[EXERCISE INSTRUCTIONS] Copy the lines below exactly. Start at the first and finish with the line containing "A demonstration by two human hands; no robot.".

[DATA SEGMENT]
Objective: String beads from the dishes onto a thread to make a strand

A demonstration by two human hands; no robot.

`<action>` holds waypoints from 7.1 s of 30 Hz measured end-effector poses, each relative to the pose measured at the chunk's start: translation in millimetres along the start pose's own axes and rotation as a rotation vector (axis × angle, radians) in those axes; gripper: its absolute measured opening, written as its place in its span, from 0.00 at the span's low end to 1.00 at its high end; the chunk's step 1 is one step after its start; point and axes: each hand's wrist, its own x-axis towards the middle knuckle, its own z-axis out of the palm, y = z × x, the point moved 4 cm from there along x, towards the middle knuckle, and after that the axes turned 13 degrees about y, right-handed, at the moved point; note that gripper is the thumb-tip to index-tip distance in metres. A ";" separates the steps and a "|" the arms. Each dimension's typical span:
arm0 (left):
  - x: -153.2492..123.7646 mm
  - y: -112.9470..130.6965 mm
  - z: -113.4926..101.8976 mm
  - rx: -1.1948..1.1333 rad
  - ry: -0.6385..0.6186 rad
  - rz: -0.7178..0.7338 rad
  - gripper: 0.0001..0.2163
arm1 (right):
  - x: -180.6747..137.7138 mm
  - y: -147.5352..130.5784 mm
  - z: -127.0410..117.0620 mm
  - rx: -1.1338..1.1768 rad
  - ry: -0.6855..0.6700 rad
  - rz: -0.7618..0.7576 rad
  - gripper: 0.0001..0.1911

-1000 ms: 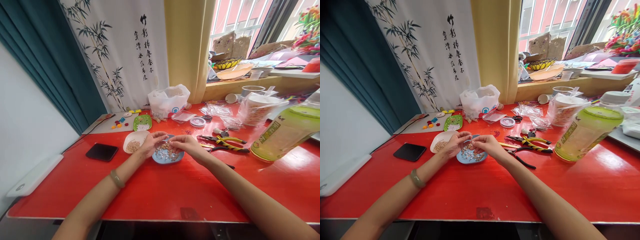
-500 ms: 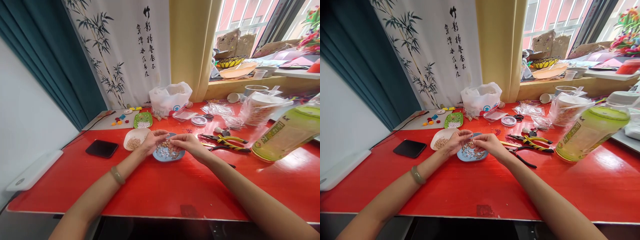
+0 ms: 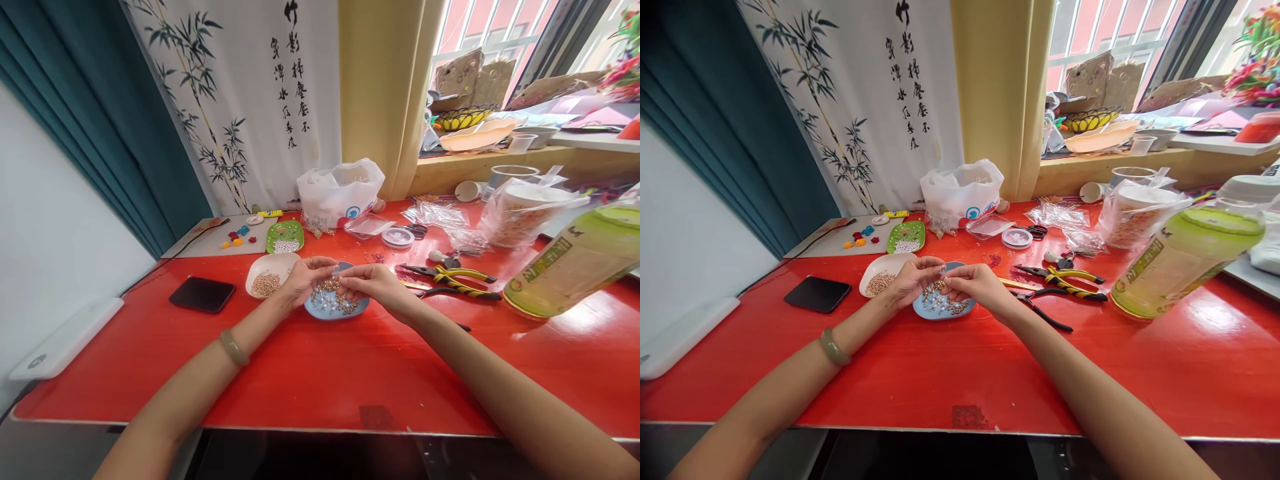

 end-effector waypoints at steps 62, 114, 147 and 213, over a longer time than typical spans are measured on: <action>-5.6 4.8 5.8 0.232 -0.041 0.173 0.10 | 5.4 -0.8 -9.2 -0.200 0.029 -0.071 0.11; -22.8 8.3 17.6 1.559 -0.366 0.640 0.07 | 8.8 2.7 -12.5 -0.133 0.106 -0.045 0.11; -1.9 3.9 2.2 0.261 -0.048 0.089 0.09 | 7.1 0.4 -11.9 -0.111 0.116 -0.047 0.10; -6.0 7.8 4.1 0.067 -0.070 -0.021 0.13 | 7.4 6.3 -2.2 -0.137 0.086 -0.141 0.12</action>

[OUTPUT OF THE EXERCISE]
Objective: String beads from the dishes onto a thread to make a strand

A demonstration by two human hands; no robot.

What this exercise needed has been supplied.